Anora (2025)

Fuoco e fiamme ma anche troppo clamore per un film esageratamente sfrontato

Sean Baker si conferma cineasta sfrontato come pochi e conquista Hollywood con una pellicola controversa, nella quale la parola politicamente corretto è eliminata dall’inizio alla fine.

Violenza, prostituzione, soldi facili, sesso, droga e potere cavalcheranno le due ore e 40 di proiezione di Anora!

Sarà addirittura l’Oscar a regalare al regista di Starlet e Florida Project i premi più ambiti, dando perciò continuità a un nuovo credo hollywoodiano, dove le “regole delle buone maniere” o del classicismo filmico vengono sostituiti da regie a 100 all’ora, combattimenti sanguinari e vulcaniche battaglie psicofisiche.

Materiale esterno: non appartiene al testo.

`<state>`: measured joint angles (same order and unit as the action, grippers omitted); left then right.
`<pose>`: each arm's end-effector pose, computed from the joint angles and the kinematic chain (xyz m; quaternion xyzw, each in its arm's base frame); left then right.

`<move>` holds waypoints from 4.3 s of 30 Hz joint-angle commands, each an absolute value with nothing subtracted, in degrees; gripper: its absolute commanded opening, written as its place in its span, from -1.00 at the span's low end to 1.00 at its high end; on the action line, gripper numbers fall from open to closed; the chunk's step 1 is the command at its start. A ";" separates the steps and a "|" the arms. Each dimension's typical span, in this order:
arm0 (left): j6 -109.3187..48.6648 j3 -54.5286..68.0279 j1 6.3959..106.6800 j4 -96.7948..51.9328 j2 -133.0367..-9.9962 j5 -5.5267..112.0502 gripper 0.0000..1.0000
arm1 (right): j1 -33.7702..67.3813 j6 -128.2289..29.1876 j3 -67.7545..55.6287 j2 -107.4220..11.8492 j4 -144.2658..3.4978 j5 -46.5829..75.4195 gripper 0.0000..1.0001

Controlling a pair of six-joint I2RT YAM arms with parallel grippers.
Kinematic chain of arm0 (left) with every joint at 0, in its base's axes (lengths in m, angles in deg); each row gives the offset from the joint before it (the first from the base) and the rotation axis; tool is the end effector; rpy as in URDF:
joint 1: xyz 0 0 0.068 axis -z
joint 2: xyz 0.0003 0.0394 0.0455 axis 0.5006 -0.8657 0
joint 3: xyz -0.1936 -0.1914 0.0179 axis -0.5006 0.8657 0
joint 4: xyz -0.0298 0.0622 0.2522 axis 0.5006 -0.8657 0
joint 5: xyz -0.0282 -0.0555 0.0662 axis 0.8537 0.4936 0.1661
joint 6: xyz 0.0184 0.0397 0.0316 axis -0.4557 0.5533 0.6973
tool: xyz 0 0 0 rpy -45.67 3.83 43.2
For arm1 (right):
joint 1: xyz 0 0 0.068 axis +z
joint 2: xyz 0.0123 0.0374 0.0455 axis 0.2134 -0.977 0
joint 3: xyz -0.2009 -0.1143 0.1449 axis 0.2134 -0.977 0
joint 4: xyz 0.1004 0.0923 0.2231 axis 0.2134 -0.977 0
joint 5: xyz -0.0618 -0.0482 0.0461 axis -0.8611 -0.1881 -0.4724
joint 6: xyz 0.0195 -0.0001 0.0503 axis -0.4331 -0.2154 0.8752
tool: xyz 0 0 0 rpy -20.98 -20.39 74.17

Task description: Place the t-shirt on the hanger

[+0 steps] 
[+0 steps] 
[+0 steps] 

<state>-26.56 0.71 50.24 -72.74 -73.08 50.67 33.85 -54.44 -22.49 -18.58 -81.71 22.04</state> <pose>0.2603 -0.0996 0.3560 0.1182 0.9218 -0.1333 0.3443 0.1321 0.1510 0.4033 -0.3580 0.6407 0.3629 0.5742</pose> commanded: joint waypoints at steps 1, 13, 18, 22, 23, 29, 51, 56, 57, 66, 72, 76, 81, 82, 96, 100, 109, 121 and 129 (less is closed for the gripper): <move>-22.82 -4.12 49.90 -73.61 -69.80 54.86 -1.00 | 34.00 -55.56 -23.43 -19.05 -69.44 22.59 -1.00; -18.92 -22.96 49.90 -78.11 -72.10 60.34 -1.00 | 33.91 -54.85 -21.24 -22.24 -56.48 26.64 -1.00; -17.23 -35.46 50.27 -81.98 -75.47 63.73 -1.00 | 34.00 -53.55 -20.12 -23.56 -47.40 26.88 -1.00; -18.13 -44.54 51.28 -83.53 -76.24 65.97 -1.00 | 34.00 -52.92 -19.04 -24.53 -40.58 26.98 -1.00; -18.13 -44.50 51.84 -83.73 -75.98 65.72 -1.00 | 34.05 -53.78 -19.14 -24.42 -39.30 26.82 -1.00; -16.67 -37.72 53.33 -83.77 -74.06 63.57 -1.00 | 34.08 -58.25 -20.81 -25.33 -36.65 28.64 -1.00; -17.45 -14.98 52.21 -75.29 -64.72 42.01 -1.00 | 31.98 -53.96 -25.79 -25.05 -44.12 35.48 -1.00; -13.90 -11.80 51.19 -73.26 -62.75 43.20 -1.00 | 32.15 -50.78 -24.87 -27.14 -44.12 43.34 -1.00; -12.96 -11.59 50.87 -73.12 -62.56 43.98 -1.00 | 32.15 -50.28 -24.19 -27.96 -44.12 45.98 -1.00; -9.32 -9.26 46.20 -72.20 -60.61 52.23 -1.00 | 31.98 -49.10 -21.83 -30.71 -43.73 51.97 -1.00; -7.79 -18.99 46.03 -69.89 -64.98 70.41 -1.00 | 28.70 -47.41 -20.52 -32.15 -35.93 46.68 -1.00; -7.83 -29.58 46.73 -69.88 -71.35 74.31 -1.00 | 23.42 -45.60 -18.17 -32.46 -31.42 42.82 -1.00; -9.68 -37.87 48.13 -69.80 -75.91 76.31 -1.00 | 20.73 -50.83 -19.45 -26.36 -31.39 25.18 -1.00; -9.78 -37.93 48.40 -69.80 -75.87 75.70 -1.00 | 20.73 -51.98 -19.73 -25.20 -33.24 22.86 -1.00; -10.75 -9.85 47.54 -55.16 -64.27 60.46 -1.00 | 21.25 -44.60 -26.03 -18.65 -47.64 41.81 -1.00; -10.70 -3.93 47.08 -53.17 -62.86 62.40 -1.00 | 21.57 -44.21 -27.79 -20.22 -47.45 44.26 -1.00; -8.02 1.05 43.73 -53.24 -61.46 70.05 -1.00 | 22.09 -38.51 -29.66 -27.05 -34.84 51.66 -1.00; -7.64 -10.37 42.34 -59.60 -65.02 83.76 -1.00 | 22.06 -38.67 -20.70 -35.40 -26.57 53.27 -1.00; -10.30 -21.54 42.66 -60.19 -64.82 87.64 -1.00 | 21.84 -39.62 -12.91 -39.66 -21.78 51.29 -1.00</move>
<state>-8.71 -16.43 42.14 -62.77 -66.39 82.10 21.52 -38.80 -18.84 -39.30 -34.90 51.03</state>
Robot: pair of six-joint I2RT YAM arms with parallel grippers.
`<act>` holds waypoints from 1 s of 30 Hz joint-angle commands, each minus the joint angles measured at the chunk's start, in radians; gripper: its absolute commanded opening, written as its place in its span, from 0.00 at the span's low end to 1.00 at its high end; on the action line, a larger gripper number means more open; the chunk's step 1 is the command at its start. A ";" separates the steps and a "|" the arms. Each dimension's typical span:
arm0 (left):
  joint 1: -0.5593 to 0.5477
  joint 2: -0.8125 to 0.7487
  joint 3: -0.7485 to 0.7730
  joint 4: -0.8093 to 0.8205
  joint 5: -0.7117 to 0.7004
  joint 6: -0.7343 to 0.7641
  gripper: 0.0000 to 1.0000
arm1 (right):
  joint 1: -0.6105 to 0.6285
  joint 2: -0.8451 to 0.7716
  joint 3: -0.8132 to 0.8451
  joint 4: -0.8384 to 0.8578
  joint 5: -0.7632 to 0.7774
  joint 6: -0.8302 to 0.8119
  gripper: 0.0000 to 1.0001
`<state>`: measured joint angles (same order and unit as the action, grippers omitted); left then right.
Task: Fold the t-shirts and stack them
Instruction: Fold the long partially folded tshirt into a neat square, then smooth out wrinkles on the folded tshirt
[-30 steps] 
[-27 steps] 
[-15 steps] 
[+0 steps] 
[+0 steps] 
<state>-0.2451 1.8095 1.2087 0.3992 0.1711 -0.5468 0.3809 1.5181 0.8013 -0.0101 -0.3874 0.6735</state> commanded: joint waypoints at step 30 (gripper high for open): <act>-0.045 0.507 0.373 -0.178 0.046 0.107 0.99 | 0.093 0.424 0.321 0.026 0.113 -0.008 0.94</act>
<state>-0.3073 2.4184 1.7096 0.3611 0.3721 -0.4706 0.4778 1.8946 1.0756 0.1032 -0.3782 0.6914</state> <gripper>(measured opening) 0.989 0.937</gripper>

Un po’ troppo sinceramente per la statuetta di miglior lungometraggio, che Anora quindi eredita dai vari Parasite ed Everything Everywhere all at Once, prototipi – o stereotipi – della nouvelle vague a stelle e strisce, che vuole a tutti i costi “incattivire” la propria facciata dando vieppiù spazio a storie lontane dall’America (appunto Cina, Russia e Sud Corea), cercando così in giro per il pianeta nuovi Tarantino, sebbene storie e dialoghi siano anni luce lontani dall’eccellenza del genio da Tennessee.

Ed ecco che in questa intrigante opera i cattivi vengono dall’est, così come l’ingenuo principe azzurro sui generis, mentre il ruolo dell’eroina spetta alla spogliarellista Anora di Mikey Madison.

E costei buca lo schermo con una performance vibrante ed entusiasmante, che sfrutta di pari passo la velocissima regia supersonica di Baker, grazie alla quale la sbandata di Brooklyn tiene incollati allo schermo per tutta la proiezione, lottando in solitaria contro una non ben precisata congrega parentale quasi mafiosa di oligarchi, per tenersi stretto il velocissimo matrimonio col suo Ivan, ingenuo rampollo festaiolo tutto sesso e videogame, che deve essere ricondotto all’ovile dalla propria ricca famiglia!

La storia è tutta qui, un po’ poco per l’importante durata della pellicola, specialmente per i prolissi e inconcludenti dialoghi fra i due precoci “innamorati”, che fra risate, frasi nonsense e shockanti ma soprattutto tanto sesso occuperanno quasi metà film.

A parte ciò Baker anche in quest’altra sua dark comedy senza filtri e ritegno riesce a restituirle significati profondi, proponendo una Black Dalia di periferia a cui è impossibile non affezionarsi e offrire compassione.

Anora infatti, senza padre e con madre assente, appare sì materialista e priva di qualsiasi gentilezza d’animo ed usa il suo corpo sia come lavoro che divertimento, ma infine si manifesta quasi tenera nel voler credere al tanto agognato amore sognato da ogni teenager, che giustificherà poi un finale semplice ma sorprendente.